• How to complete this task:
Work out how many lines in the data below contain "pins", and state that count with nothing added.

(Data for this task Opens)

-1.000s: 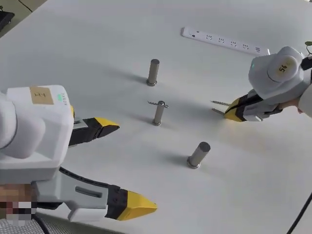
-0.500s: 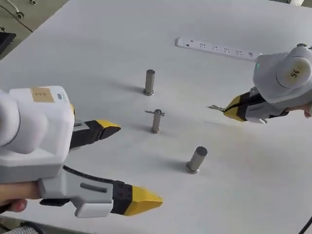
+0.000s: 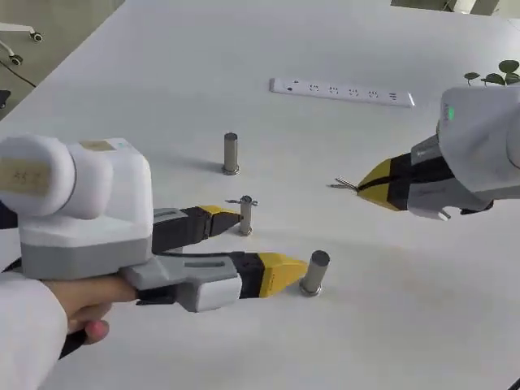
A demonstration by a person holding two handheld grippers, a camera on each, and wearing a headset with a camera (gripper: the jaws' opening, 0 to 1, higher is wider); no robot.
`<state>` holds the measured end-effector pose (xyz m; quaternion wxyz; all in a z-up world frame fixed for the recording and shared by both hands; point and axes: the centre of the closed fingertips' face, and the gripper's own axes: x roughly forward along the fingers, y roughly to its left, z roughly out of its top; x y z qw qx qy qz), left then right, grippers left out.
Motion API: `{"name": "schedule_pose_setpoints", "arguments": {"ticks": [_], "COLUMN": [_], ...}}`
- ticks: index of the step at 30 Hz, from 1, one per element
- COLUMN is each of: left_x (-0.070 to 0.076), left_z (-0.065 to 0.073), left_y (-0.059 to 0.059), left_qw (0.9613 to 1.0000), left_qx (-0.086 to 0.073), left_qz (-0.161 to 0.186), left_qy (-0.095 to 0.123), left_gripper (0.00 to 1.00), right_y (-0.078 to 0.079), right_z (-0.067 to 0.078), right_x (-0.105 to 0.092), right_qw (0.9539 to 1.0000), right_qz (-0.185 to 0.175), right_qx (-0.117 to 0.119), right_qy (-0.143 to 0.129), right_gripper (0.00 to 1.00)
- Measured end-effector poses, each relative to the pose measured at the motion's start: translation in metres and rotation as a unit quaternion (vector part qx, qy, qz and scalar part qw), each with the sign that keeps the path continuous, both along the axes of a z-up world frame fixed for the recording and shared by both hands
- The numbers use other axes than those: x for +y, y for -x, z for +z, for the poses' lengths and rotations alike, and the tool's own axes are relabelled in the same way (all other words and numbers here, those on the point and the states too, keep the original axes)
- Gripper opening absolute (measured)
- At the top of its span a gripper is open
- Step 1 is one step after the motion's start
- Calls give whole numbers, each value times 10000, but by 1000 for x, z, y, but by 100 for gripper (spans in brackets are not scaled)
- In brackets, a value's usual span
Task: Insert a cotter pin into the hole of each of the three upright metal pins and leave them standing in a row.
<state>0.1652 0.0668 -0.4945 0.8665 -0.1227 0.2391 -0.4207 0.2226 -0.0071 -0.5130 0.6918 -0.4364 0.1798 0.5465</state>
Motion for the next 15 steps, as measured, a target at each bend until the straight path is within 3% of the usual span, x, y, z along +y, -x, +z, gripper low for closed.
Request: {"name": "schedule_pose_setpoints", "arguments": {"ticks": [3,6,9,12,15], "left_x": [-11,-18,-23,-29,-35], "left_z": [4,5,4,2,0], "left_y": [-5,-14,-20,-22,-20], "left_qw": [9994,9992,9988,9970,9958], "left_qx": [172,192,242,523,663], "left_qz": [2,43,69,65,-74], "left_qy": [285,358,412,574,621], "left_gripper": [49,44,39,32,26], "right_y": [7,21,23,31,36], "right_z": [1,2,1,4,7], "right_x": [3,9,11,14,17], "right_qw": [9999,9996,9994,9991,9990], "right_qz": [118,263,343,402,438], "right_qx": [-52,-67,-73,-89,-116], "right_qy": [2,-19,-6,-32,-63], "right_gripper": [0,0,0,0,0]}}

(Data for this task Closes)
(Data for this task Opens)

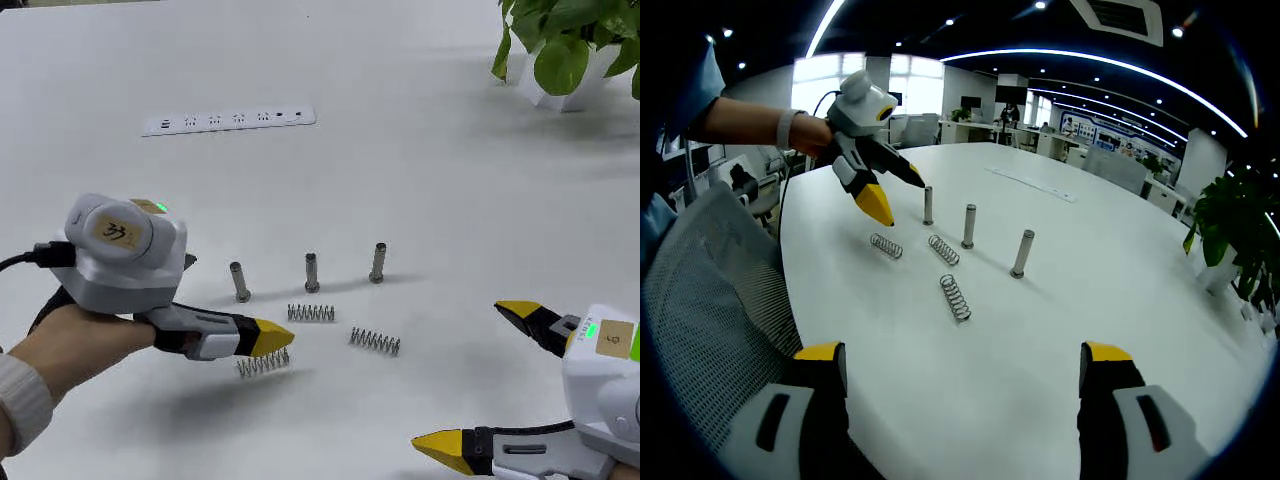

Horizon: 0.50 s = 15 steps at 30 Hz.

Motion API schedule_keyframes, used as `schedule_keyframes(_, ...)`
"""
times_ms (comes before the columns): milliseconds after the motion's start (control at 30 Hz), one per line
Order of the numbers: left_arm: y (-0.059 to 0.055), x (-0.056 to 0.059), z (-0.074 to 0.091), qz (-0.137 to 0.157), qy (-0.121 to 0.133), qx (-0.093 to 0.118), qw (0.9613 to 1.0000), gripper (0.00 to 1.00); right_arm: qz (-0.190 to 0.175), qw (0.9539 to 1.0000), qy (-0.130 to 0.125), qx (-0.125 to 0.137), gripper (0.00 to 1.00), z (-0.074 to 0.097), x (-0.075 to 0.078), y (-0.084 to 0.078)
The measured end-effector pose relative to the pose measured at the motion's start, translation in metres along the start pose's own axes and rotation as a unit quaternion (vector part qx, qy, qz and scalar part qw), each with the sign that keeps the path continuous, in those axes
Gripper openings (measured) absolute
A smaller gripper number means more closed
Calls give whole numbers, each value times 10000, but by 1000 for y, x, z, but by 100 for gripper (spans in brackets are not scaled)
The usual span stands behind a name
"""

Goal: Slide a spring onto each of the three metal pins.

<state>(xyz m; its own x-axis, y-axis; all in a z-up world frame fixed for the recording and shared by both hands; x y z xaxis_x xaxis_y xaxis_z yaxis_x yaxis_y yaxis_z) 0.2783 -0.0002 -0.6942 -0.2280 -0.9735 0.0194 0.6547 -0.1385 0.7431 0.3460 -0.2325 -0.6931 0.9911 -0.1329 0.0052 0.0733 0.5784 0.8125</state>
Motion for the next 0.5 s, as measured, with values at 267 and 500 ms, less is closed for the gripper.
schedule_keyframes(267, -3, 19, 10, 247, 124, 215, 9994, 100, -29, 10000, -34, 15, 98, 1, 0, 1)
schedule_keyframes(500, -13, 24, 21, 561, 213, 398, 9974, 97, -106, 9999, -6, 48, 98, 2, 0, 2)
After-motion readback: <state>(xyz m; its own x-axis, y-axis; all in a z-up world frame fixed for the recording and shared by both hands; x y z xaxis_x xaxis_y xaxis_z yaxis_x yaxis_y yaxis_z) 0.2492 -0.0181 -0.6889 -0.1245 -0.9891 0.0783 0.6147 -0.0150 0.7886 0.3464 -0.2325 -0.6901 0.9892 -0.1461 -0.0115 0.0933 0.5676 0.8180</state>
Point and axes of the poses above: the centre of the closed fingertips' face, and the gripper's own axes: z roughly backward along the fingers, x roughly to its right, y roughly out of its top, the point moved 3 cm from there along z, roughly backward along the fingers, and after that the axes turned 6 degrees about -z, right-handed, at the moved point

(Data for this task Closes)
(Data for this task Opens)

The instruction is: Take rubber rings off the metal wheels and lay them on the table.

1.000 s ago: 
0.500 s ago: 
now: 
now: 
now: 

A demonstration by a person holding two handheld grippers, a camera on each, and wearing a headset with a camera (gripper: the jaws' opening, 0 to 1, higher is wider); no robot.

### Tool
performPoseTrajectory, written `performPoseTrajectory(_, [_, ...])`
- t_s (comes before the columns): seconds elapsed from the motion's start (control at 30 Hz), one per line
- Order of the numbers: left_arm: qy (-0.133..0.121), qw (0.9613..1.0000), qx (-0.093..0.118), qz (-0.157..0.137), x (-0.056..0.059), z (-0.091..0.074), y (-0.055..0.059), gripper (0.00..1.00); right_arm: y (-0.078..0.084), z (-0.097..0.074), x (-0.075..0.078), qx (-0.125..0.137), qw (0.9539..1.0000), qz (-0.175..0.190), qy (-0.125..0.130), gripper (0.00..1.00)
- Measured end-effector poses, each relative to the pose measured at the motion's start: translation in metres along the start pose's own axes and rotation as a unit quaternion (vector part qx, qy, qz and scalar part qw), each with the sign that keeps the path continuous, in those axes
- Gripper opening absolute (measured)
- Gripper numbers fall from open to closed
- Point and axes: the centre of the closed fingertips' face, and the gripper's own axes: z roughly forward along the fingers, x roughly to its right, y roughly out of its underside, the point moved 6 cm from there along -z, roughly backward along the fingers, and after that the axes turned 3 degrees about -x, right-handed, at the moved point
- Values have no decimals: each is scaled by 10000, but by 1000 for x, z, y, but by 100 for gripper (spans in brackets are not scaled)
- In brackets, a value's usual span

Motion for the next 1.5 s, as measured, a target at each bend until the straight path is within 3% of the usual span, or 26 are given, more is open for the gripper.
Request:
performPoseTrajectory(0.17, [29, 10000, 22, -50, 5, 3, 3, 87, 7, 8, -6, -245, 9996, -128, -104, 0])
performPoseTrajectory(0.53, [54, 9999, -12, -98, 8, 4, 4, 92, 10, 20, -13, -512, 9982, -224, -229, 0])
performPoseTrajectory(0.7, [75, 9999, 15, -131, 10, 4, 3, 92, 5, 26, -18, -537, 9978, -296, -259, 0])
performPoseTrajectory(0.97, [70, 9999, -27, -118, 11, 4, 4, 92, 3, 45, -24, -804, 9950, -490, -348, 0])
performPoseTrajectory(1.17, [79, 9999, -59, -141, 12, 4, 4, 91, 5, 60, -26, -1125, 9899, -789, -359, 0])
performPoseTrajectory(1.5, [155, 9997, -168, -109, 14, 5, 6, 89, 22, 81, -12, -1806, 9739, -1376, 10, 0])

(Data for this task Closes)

• Answer to the problem:
2